Understanding the human body’s tissue biomechanics — the physical deformation and variations in intrinsic mechanical properties — has considerable potential in health monitoring, disease diagnosis and bioengineering. However, current tools for decoding tissue biomechanics rely on rigid and bulky devices that are not compatible with biological tissues. Such a discrepancy results in inaccurate measurement and even pain and discomfort for the subjects undergoing the measurement. To overcome the limitations of current tools, conformable electronic devices have been developed for monitoring internal and external tissue biomechanics. Moreover, by adopting advanced machine-learning approaches, more insights can be gained from the collected data. In this Review, we provide a comprehensive overview of conformable electronic devices for tissue biomechanics decoding. We discuss basic principles for external and internal tissue decoding, focusing on electromechanical transduction for external tissue decoding and on ultrasonography for internal tissue decoding. Then, we highlight various data analysis methods, including machine-learning algorithms. Finally, we outline challenges and future directions.

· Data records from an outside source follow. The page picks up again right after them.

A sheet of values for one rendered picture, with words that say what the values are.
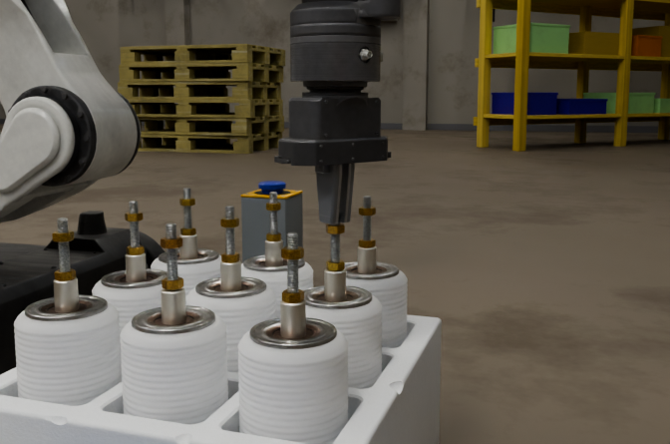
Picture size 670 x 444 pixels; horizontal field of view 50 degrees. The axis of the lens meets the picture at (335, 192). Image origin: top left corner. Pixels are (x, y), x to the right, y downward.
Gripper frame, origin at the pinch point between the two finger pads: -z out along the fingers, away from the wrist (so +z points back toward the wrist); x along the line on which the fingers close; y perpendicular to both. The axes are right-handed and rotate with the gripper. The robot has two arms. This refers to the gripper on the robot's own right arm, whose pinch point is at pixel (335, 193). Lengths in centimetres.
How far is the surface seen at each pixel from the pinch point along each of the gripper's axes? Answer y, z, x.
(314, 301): 0.3, -10.7, 2.8
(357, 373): 4.6, -17.3, 0.8
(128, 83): -504, 18, -195
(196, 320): -1.6, -10.7, 14.8
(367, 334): 4.8, -13.5, -0.3
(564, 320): -26, -36, -81
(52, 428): -5.8, -19.1, 26.8
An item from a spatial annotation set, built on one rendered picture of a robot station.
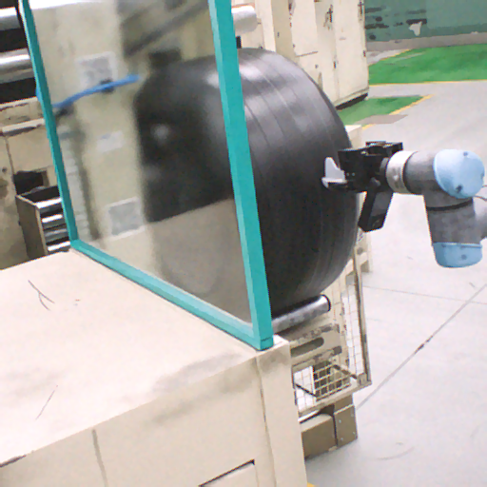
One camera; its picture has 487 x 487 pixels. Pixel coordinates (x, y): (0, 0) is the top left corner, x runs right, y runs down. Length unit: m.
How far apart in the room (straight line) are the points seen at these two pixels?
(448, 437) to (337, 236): 1.51
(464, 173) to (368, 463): 1.74
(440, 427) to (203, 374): 2.31
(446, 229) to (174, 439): 0.68
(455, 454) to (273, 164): 1.66
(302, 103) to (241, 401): 0.89
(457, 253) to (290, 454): 0.55
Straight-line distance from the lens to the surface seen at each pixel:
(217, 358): 0.89
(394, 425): 3.13
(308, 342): 1.91
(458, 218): 1.37
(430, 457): 2.96
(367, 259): 4.44
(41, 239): 2.00
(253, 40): 6.73
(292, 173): 1.58
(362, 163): 1.49
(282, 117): 1.61
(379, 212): 1.51
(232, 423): 0.89
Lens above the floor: 1.66
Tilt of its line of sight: 18 degrees down
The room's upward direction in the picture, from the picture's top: 9 degrees counter-clockwise
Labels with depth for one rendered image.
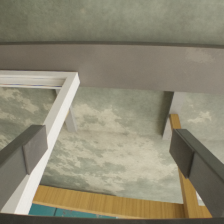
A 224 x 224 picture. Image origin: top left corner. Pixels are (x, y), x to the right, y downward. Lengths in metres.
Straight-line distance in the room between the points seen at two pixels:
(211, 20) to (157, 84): 0.37
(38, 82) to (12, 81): 0.17
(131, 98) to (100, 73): 0.26
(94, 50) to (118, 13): 0.19
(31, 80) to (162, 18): 0.74
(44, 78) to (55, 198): 0.60
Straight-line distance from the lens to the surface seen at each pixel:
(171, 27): 0.86
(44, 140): 0.17
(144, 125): 1.17
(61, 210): 2.22
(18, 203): 0.59
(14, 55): 1.06
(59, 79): 0.93
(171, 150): 0.17
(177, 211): 0.77
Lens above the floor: 0.83
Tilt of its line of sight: 48 degrees down
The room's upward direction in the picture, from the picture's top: 168 degrees counter-clockwise
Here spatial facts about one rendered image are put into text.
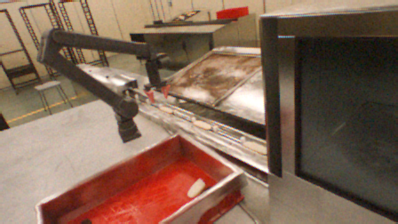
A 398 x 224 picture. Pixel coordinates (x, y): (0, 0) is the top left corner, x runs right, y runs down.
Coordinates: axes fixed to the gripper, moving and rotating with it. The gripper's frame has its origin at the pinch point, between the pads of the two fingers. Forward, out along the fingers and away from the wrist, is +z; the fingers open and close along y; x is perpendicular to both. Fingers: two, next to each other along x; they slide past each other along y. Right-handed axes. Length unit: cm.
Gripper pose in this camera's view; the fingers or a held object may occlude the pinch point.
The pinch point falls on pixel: (159, 100)
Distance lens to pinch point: 123.1
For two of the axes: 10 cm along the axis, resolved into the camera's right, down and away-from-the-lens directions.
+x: -6.4, -2.3, 7.3
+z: 1.5, 9.0, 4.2
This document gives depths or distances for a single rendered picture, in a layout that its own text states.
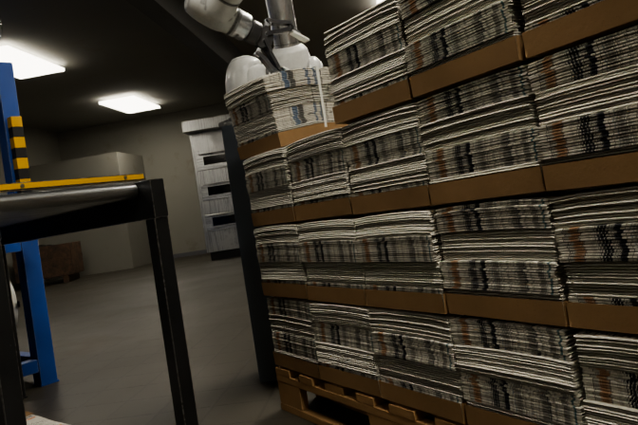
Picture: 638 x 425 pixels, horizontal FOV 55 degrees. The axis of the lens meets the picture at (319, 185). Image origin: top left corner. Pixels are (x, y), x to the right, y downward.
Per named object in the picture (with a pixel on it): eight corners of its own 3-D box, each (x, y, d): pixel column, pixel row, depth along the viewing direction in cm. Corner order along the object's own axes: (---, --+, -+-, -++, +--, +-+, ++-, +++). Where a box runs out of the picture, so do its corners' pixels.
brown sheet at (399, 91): (440, 117, 174) (439, 101, 175) (524, 93, 150) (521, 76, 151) (333, 124, 154) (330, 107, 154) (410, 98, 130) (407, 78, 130)
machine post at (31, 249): (59, 380, 291) (13, 62, 295) (41, 386, 285) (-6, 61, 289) (50, 379, 297) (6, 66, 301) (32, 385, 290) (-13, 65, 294)
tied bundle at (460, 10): (530, 94, 149) (515, 1, 149) (647, 61, 124) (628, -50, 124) (410, 101, 129) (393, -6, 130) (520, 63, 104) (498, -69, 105)
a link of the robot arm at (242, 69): (234, 117, 255) (226, 65, 255) (276, 109, 253) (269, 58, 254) (225, 111, 238) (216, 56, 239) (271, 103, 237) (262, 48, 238)
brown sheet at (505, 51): (531, 91, 148) (528, 73, 149) (646, 57, 124) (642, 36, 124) (411, 98, 129) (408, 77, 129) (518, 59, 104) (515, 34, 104)
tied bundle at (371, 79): (441, 119, 175) (429, 40, 175) (527, 95, 150) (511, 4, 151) (334, 127, 154) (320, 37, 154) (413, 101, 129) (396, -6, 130)
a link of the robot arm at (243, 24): (221, 37, 196) (237, 46, 199) (233, 28, 189) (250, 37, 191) (230, 13, 199) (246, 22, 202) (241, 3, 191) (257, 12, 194)
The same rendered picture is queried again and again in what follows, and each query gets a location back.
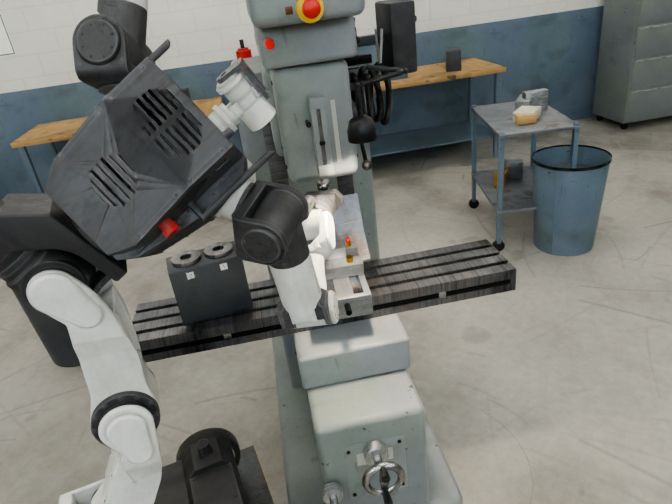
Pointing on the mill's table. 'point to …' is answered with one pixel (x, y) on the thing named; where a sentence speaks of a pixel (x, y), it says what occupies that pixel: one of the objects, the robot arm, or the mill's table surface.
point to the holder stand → (208, 282)
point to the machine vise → (352, 291)
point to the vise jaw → (337, 268)
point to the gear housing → (308, 42)
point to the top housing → (269, 13)
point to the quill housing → (307, 169)
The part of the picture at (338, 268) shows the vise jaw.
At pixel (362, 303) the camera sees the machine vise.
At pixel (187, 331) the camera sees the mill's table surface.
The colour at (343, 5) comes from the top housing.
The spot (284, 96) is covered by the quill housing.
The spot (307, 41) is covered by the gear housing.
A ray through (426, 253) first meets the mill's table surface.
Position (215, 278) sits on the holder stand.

了解人体的组织生物力学（物理变形和固有机械性能的变化）在健康监测、疾病诊断和生物工程方面具有相当大的潜力。然而，目前用于解码组织生物力学的工具依赖于与生物组织不兼容的刚性和笨重的设备。这种差异会导致测量不准确，甚至导致接受测量的受试者感到疼痛和不适。为了克服当前工具的局限性，已经开发了用于监测内部和外部组织生物力学的适形电子设备。此外，通过采用先进的机器学习方法，可以从收集的数据中获得更多见解。在这篇综述中，我们全面概述了用于组织生物力学解码的适形电子设备。我们讨论了外部和内部组织解码的基本原理，重点介绍用于外部组织解码的机电转导和用于内部组织解码的超声检查。然后，我们重点介绍了各种数据分析方法，包括机器学习算法。最后，我们概述了挑战和未来方向。